Data shown START

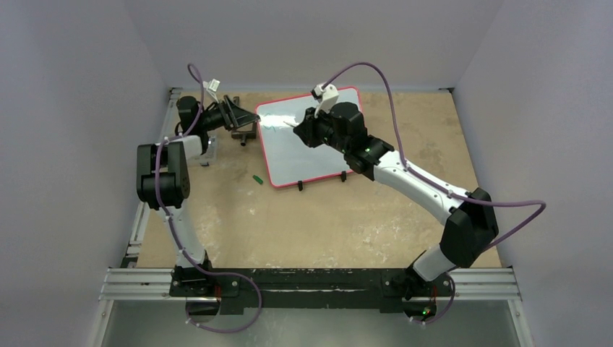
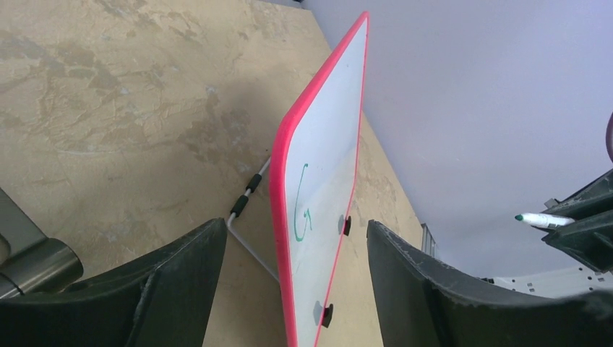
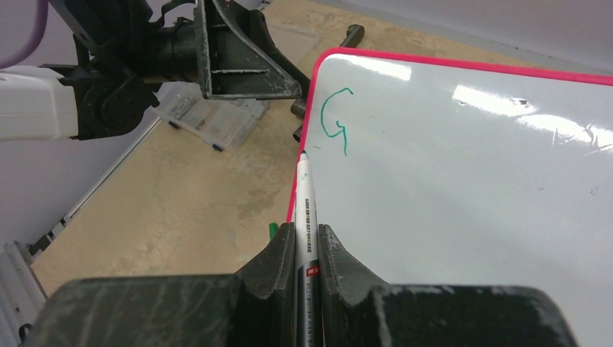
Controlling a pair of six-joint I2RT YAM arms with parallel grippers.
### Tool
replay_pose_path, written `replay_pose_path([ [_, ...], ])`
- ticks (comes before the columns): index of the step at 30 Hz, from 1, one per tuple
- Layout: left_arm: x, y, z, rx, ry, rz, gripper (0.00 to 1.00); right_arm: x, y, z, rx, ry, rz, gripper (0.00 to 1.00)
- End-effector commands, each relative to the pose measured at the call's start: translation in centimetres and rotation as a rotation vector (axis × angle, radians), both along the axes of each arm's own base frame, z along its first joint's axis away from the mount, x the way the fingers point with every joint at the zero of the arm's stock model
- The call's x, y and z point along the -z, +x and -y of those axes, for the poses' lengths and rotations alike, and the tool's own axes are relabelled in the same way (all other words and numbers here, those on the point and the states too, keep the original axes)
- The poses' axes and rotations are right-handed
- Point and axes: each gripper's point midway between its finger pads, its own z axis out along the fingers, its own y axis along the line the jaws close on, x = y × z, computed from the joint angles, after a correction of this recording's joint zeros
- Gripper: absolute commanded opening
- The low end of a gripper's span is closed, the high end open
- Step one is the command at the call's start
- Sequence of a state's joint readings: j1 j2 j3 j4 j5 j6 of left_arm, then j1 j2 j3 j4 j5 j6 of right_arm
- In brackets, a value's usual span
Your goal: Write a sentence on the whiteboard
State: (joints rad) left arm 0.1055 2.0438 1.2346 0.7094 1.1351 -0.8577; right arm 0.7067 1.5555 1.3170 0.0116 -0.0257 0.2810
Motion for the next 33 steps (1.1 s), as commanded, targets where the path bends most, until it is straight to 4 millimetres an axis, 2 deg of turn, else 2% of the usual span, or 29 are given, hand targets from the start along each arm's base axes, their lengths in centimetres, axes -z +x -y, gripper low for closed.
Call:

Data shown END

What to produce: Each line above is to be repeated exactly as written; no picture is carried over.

Exercise solution:
Controlling a pair of six-joint I2RT YAM arms with parallel grippers.
### Tool
replay_pose_path, written `replay_pose_path([ [_, ...], ])`
- ticks (comes before the columns): index of the step at 30 Hz, from 1, one per tuple
- Layout: left_arm: x, y, z, rx, ry, rz, gripper (0.00 to 1.00); right_arm: x, y, z, rx, ry, rz, gripper (0.00 to 1.00)
- End-effector commands, each relative to the pose measured at the call's start: translation in centimetres and rotation as a rotation vector (axis × angle, radians), both along the axes of each arm's own base frame, z along its first joint's axis away from the mount, x the way the fingers point with every joint at the zero of the arm's stock model
- The call's x, y and z point along the -z, +x and -y of those axes, for the poses' lengths and rotations alike, and the tool's own axes are relabelled in the same way (all other words and numbers here, those on the point and the states too, keep the original axes)
- The poses' axes and rotations are right-handed
- Point and axes: each gripper's point midway between its finger pads, its own z axis out along the fingers, its own y axis along the line the jaws close on, x = y × z, computed from the joint angles, after a correction of this recording's joint zeros
- Gripper: absolute commanded opening
- The low end of a gripper's span is closed, the high end open
- Step one is the command at the call's start
- Sequence of a state's joint readings: j1 j2 j3 j4 j5 j6 of left_arm, then j1 j2 j3 j4 j5 j6 of right_arm
- In brackets, a value's usual span
Your goal: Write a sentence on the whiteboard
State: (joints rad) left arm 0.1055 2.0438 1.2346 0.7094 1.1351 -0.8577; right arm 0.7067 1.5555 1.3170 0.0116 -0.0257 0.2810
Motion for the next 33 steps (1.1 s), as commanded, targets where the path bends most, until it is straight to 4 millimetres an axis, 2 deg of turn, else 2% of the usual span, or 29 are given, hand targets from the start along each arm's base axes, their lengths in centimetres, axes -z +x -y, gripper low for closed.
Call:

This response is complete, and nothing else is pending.